Он нежно целовал ее.
— Я люблю тебя, Ноэль, — шептала она, а он снова и снова целовал ее.
Всего несколько человек знали об их романе. Друзья, которые беспокоились за ее репутацию, скрывали это. Но Джинни была очень хорошенькая, пользовалась неизменным успехом, и поэтому ее отсутствие на вечеринках и футбольных матчах не могло оставаться незамеченным.
— Ты пропускаешь самые веселые мероприятия, — протестовали друзья.
— В самом деле? — мечтательно отвечала она. В конце семестра у Ноэля были очень низкие результаты. Раньше у него никогда не было оценок ниже «А». А сейчас он глядел в табель, усыпанный «В» и «С». Он так же продолжал работать в университетском городке, но встречи с Джинни отвлекали его от занятий. Впервые за четыре года он был далек от своей цели. Джинни хотела встречаться с ним во время каникул, но он честно сказал ей, что должен работать. Он возвращался на конвейер, где будет работать днем, потому что ночью была его смена в баре. Наступило самое подходящее время, чтобы расстаться.
Когда они вернулись в колледж после каникул, она позвонила ему.
— Привет! Давай встретимся.
Он шел рядом с ней, пиная ногой кусочки льда, попадавшиеся по дороге, стараясь избегать ее взгляда.

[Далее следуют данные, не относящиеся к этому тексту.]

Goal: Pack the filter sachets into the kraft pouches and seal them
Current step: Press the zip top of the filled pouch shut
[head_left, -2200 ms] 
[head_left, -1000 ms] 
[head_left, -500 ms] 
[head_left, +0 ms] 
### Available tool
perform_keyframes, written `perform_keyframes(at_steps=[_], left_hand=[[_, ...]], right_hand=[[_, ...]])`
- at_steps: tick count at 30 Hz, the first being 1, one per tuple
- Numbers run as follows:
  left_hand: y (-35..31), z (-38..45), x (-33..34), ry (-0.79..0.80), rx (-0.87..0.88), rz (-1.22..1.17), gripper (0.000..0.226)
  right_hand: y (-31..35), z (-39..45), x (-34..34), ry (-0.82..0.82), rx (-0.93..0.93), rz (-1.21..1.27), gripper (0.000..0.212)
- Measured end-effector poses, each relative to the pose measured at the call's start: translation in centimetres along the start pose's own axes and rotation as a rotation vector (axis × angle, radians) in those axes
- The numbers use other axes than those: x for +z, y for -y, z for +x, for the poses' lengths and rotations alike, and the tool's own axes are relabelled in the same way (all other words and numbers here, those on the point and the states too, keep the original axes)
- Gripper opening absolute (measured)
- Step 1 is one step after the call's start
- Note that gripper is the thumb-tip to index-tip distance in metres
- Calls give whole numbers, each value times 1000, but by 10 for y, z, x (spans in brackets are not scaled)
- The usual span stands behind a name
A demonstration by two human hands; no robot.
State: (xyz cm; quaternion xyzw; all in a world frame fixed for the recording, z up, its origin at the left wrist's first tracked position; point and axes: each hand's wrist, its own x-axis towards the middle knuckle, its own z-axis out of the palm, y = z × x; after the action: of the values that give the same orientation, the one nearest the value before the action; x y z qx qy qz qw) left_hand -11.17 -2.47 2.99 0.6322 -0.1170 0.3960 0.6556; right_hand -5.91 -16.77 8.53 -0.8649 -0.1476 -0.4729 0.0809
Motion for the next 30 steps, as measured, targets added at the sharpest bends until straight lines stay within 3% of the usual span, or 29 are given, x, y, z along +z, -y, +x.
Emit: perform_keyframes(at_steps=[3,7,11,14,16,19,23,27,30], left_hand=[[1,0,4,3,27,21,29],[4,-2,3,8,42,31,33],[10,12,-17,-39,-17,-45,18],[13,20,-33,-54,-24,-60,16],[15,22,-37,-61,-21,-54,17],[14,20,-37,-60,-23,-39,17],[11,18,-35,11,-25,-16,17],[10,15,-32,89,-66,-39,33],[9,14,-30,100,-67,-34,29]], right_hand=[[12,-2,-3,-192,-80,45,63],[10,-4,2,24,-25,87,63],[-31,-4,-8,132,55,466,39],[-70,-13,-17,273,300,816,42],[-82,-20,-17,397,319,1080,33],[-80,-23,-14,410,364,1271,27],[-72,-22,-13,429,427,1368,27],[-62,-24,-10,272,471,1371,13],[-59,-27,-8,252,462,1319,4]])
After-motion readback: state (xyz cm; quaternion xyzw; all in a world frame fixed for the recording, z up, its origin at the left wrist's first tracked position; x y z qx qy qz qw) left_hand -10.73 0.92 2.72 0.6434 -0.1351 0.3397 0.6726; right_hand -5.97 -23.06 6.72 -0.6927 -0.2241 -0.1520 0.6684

— Ты не звонил, — проговорила она, беря его за руку. — Я скучала по тебе.
— Да, — сказал он, отводя глаза, — я тоже.
— Ноэль, — взмолилась она. — В чем дело?
Он пожал плечами.
— Ничего. Ничего, просто я очень занят, вот и все.
Джинни произнесла, едва сдерживая слезы:
— Ты не хочешь меня больше? — Светлые волосы развевались по ветру, а лицо было бледным.

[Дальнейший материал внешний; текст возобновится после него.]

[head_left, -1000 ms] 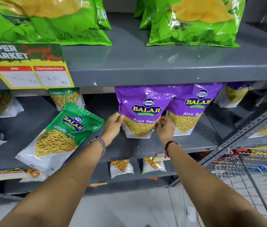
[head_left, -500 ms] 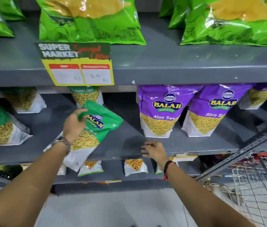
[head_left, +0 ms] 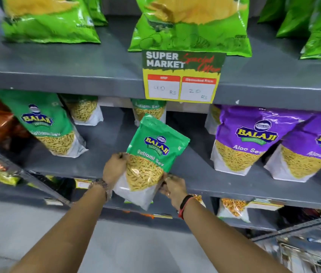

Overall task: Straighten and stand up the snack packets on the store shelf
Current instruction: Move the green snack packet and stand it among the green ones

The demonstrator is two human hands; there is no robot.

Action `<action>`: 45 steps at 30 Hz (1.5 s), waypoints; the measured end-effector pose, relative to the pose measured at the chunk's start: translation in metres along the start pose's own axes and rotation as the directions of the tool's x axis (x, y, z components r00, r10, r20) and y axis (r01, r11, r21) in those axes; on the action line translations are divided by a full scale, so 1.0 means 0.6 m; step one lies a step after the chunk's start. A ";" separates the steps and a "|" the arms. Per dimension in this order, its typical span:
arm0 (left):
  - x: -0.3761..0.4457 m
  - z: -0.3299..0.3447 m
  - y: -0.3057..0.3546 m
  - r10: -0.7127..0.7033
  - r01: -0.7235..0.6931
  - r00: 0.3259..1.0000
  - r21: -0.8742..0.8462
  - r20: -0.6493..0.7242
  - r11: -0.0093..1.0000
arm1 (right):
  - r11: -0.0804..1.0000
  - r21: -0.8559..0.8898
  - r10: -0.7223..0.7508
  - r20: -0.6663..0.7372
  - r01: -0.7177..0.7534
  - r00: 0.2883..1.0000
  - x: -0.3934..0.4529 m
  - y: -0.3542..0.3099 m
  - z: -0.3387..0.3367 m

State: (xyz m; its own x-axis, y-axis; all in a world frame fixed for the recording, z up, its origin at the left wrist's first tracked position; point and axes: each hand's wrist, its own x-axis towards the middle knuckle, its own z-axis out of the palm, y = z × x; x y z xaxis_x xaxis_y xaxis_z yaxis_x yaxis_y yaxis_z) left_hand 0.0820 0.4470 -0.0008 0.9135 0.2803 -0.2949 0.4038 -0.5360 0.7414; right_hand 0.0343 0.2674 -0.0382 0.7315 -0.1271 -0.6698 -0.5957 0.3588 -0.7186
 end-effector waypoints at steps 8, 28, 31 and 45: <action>-0.178 0.049 -0.013 0.013 0.002 1.000 -0.494 0.026 0.869 | 0.954 -0.190 -0.240 -0.020 0.233 0.970 -0.091 -0.013 -0.128; -0.207 0.080 0.059 0.239 -0.216 0.970 -0.596 -0.041 0.773 | 0.768 -0.362 -0.569 -0.006 0.528 0.822 -0.152 -0.087 -0.192; -0.154 0.057 0.093 0.269 -0.279 0.957 -0.582 -0.105 0.764 | 0.678 -0.423 -0.666 -0.006 0.601 0.746 -0.110 -0.129 -0.139; -0.005 0.075 0.067 0.241 -0.259 0.965 -0.523 -0.103 0.812 | 0.675 -0.381 -0.683 0.000 0.632 0.730 0.001 -0.138 -0.027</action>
State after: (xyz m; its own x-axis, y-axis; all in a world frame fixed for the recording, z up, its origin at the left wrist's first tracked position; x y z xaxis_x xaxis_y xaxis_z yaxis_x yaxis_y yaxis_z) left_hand 0.0980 0.3888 0.0027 0.9738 0.2233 -0.0434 0.0652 -0.0908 0.9937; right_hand 0.0788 0.2228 0.0175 0.9412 -0.3378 0.0018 -0.0665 -0.1905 -0.9794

— Мне нужно работать, Джинни, — твердо ответил он.
— Я думала, что знаю тебя, — потрясенно ответила она, ее чудные голубые глаза наполнились слезами.
— Ты не знаешь меня, Джинни, меня — настоящего. На самом деле я не существую.
— Будь все проклято! — вскричала она. — Будь проклято!
И она решительно зашагала по дорожке, волосы разлетались на ветру.
Ноэль печально смотрел ей вслед, пока она не скрылась, и потом вернулся к себе в комнату, к своим занятиям. Занятия и работа всегда должны быть на первом месте. Но Джинни никогда не узнает, как отчаянно он тосковал по ней. Он был так одинок, как никогда в своей жизни.
33
Неяркое солнце проникало сквозь листву каштанов, освещая лужайку на южной стороне Лаунсетон-Холла, ласково касаясь поднятого вверх лица Пич и скользя по ногам причудливой, все время меняющейся мозаикой.
Гладкая, как бархат, лужайка простиралась до цветника, где были посажены розы, и террас, а за ними возвышался дом. Усадьба Лаунсетон-Холл была построена во времена королевы Анны сэром Эдуардом Лаунсетоном, третьим баронетом. Розовый кирпичный дом живописно вписался в складки Вилтширских гор и ярким пятном выделялся в зелени парка. Прекрасная сосновая аллея серебристым каскадом спускалась со склона горы к озеру, в самом узком месте которого красовался мостик, сделанный по рисунку с китайской фарфоровой тарелки. Греческие ели украшали спуск с горы к восточной стороне озера, где открывался вид на дом, особенно великолепный при заходе солнца.
Все окна Лаунсетон-Холла были распахнуты вечернему солнцу, а на лужайке то здесь, то там мелькали фигурки по-летнему одетых людей, которые медленно собирались у чайного столика. Одетые в белую фланель игроки в крикет, благодарно раскланиваясь, покидали поле с лунками под всплески аплодисментов зрителей, дети перешептывались и смеялись, расплескивая лимонад по траве, а ошалевшие от жары собаки радостно подбирали кусочки торта. В тени старинного каштана музыканты оркестра Лаунсетон Магны «Сильвер Бэнд», сидя на маленьких стульчиках, с раскрасневшимися лицами под шикарными остроконечными шапочками, оживляли теплый голубой английский вечер веселыми мелодиями Гилберта Салливана.